- Brief: The lines below, all of them, should be returned exactly as they appear.
■ ■ ■ ■
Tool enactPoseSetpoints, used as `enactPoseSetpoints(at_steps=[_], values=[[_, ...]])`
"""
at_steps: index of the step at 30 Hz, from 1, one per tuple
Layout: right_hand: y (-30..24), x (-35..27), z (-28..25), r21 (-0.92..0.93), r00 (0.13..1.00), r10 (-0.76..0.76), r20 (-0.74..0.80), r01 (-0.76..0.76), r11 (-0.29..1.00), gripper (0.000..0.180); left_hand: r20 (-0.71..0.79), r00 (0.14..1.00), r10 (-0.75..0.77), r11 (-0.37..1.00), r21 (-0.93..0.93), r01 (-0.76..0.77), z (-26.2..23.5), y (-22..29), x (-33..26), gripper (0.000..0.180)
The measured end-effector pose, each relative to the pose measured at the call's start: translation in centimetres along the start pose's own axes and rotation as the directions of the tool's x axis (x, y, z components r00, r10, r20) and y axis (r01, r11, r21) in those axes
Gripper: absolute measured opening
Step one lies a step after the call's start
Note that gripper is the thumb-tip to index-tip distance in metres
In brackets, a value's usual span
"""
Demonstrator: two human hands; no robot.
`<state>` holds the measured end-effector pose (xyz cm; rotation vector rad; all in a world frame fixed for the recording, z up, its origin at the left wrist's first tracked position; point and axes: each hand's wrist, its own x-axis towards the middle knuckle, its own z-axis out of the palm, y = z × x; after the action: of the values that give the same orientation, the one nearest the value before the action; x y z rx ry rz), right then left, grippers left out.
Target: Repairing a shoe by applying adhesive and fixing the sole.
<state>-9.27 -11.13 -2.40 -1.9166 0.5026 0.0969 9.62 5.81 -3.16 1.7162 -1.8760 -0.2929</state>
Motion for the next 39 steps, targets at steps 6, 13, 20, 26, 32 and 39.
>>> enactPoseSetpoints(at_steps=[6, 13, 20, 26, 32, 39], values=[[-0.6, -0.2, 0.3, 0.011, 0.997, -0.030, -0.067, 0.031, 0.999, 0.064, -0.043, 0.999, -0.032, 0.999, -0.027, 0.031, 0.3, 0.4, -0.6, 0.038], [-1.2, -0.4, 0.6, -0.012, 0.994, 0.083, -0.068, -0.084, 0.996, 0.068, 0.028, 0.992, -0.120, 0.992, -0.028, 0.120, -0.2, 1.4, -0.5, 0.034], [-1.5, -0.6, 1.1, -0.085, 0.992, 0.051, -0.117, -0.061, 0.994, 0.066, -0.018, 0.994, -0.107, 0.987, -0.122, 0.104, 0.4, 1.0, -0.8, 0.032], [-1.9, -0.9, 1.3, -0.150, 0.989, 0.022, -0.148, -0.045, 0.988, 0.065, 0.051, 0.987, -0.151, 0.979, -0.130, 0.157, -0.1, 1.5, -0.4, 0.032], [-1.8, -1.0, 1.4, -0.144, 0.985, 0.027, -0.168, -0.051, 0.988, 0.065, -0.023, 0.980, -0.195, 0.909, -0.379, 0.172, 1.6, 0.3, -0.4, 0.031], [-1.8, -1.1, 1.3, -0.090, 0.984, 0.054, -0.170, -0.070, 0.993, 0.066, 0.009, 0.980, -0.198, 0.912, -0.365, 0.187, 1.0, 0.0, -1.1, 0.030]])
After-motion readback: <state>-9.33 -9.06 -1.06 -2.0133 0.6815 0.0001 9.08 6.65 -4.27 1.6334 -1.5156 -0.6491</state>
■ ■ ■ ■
- Exercise solution:
Tool enactPoseSetpoints, used as `enactPoseSetpoints(at_steps=[_], values=[[_, ...]])`
"""
at_steps: index of the step at 30 Hz, from 1, one per tuple
Layout: right_hand: y (-30..24), x (-35..27), z (-28..25), r21 (-0.92..0.93), r00 (0.13..1.00), r10 (-0.76..0.76), r20 (-0.74..0.80), r01 (-0.76..0.76), r11 (-0.29..1.00), gripper (0.000..0.180); left_hand: r20 (-0.71..0.79), r00 (0.14..1.00), r10 (-0.75..0.77), r11 (-0.37..1.00), r21 (-0.93..0.93), r01 (-0.76..0.77), z (-26.2..23.5), y (-22..29), x (-33..26), gripper (0.000..0.180)
The measured end-effector pose, each relative to the pose measured at the call's start: translation in centimetres along the start pose's own axes and rotation as the directions of the tool's x axis (x, y, z components r00, r10, r20) and y axis (r01, r11, r21) in those axes
Gripper: absolute measured opening
Step one lies a step after the call's start
Note that gripper is the thumb-tip to index-tip distance in metres
In brackets, a value's usual span
"""
Demonstrator: two human hands; no robot.
`<state>` holds the measured end-effector pose (xyz cm; rotation vector rad; all in a world frame fixed for the recording, z up, its origin at the left wrist's first tracked position; point and axes: each hand's wrist, its own x-axis towards the middle knuckle, its own z-axis out of the palm, y = z × x; after the action: of the values that give the same orientation, the one nearest the value before the action; x y z rx ry rz), right then left, grippers left out.
Target: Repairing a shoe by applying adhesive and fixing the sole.
<state>-9.27 -11.13 -2.40 -1.9166 0.5026 0.0969 9.62 5.81 -3.16 1.7162 -1.8760 -0.2929</state>
Motion for the next 39 steps, targets at steps 6, 13, 20, 26, 32 and 39.
>>> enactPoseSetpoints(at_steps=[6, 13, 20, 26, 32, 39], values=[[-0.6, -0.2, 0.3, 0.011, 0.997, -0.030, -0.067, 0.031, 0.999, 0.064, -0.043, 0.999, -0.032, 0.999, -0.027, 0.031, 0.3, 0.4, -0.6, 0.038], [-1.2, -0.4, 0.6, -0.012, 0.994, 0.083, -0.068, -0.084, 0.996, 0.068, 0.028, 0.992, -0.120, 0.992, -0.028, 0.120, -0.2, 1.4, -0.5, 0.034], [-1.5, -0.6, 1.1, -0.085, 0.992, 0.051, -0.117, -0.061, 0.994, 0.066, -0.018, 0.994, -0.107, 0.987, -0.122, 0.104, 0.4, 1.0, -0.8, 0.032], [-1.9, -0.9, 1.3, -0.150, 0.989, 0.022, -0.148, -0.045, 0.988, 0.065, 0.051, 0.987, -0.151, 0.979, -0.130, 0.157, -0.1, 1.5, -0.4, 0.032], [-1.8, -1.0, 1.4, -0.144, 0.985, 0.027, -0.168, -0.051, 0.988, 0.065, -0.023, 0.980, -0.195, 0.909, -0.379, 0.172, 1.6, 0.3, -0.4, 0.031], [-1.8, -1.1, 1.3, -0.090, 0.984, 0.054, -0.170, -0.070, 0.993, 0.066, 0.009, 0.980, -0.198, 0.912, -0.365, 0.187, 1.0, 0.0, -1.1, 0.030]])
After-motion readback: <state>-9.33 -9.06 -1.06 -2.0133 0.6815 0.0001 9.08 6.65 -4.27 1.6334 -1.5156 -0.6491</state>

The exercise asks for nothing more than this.